Tuesday, 19 April 2011

Down in the bike lane at midnight

There is an old song by The Jam called "Down in the tube station at midnight". I used to enjoy putting the record because it begins with the sound of an London Underground train arriving at a station. The song is written from the point of view of a man on his way home to his wife where a curry is waiting. He then gets beaten up and describes the close up view of the ground that he sees. It is not altogether pleasant.

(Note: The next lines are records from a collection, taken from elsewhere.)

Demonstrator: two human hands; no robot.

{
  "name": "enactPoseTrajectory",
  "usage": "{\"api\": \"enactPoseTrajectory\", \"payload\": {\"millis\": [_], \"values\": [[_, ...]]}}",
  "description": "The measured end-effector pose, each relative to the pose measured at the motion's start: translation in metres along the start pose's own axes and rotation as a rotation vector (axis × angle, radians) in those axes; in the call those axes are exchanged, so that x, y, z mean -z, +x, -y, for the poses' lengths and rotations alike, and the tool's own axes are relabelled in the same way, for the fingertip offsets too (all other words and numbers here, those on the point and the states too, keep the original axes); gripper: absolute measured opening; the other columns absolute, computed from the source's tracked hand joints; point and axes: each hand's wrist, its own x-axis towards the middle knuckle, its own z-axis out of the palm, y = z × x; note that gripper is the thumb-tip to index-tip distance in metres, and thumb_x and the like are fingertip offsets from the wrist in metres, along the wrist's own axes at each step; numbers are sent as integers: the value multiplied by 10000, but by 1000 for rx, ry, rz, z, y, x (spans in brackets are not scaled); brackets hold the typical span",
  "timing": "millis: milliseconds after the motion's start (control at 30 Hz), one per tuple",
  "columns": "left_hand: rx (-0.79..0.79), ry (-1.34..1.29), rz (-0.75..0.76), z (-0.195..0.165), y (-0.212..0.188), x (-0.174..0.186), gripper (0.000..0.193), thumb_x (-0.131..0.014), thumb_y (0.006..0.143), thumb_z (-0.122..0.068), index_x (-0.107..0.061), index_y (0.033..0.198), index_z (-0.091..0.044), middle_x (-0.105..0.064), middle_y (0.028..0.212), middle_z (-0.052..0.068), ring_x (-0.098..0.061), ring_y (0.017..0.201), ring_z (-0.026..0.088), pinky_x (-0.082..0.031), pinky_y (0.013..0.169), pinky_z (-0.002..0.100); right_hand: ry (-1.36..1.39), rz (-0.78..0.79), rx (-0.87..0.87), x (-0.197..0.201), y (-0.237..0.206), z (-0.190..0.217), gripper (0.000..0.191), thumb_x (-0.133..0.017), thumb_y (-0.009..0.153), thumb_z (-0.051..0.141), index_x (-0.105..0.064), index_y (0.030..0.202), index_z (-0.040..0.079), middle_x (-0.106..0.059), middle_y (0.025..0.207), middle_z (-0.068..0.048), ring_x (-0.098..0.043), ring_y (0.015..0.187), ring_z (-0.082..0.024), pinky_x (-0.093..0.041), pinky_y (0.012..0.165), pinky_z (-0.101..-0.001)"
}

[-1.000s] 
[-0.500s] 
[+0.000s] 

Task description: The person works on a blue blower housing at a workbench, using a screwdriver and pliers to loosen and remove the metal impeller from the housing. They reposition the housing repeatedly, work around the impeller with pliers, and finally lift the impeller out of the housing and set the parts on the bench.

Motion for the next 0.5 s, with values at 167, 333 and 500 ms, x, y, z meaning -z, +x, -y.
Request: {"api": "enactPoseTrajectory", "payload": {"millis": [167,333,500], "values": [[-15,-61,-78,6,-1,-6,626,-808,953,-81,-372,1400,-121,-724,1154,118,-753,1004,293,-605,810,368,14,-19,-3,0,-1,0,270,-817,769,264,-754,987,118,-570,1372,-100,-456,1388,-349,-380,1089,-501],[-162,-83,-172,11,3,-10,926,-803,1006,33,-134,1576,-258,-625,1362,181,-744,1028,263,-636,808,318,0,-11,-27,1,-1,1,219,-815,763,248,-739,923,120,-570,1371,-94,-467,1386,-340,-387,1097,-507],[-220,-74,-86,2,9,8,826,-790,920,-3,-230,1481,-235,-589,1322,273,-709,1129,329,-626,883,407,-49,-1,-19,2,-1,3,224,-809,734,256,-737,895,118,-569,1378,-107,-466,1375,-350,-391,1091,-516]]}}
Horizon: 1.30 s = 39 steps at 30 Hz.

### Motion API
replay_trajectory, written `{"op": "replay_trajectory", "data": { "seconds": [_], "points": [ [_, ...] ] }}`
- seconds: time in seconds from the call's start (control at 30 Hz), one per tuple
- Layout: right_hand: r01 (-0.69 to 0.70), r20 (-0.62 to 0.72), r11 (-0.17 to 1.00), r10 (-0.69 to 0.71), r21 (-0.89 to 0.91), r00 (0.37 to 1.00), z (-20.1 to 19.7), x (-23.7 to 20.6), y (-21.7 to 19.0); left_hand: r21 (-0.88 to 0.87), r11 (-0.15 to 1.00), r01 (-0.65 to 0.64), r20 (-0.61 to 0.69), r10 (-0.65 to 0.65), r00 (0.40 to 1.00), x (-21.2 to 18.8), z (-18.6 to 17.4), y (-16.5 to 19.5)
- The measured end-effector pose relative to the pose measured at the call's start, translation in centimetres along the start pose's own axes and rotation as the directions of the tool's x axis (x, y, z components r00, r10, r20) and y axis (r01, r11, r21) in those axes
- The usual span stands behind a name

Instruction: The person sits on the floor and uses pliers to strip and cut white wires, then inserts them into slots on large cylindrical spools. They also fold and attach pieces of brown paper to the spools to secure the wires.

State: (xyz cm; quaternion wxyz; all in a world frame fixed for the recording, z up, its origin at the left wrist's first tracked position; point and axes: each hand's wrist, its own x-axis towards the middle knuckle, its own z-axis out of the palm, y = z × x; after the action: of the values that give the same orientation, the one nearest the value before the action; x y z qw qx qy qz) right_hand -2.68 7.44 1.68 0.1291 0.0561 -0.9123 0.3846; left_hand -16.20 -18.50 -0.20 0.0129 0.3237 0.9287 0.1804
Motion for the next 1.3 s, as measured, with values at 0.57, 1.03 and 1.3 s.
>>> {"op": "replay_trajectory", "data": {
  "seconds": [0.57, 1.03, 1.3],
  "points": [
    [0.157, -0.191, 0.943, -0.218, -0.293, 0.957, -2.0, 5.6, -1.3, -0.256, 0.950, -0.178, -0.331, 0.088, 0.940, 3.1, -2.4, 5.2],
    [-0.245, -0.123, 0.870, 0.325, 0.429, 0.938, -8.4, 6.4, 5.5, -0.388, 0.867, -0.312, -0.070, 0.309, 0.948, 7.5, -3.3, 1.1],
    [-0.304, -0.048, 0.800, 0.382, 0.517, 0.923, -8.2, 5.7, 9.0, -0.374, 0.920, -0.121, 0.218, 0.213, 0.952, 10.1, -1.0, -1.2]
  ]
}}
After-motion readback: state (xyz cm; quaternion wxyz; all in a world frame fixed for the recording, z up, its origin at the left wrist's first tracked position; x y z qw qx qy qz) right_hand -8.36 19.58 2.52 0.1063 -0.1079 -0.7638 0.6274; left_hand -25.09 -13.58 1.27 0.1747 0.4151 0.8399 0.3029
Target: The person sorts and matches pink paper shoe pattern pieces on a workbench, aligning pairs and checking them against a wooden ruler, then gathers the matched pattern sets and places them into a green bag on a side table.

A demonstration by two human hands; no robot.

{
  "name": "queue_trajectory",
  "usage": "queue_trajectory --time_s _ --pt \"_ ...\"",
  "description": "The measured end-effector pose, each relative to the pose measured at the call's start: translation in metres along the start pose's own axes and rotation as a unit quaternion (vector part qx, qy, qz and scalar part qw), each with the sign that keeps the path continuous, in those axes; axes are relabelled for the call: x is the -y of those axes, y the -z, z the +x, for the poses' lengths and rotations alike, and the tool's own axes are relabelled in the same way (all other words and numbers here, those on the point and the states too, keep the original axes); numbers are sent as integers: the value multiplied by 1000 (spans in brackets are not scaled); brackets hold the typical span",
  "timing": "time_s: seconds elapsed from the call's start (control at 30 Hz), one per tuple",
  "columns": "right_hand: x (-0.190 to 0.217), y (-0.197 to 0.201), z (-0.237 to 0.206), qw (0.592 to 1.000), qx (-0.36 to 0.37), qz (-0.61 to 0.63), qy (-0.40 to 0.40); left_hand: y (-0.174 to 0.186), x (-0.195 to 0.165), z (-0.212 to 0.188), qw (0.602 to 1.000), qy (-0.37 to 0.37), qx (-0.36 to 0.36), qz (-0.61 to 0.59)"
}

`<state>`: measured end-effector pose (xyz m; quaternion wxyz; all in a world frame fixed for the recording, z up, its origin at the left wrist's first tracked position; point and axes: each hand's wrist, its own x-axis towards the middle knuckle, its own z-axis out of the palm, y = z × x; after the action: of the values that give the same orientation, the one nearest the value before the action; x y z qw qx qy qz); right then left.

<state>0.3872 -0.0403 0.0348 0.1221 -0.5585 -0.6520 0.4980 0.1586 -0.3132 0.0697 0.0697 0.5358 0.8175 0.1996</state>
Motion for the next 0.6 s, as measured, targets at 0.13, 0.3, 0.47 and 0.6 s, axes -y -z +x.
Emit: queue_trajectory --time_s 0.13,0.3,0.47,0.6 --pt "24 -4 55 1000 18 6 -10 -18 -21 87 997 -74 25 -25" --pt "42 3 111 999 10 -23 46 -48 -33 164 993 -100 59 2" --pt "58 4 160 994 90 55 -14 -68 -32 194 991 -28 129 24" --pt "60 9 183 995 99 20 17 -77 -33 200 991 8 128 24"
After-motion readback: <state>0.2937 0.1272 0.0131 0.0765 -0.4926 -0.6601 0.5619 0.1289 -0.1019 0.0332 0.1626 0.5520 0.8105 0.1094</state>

Even if you are fortunate enough not to be beaten up, there are more pleasant things to do with your time than standing on a platform waiting for a tube train at midnight. Waiting for any form of public transport at midnight, especially if it is cold, is not everyone's favourite thing to do. At that time of night, unless you live in a city that makes a choice to keep the same service frequency until it stops (like Zurich), you can potentially have a bit of a long wait.

All of us have at one time or the other had to work late. It is nice to get home finally.

I had to stay late last night for a meeting and took the bike home in the dark. I have to say there is something to be said for travelling that way. I sit and whinge repeatedly at the lack of decent cycling infrastructure, at having to share the road with fast moving cars that too often pass by too close, and at the many obstacles on my way that seem to be placed there to make life difficult.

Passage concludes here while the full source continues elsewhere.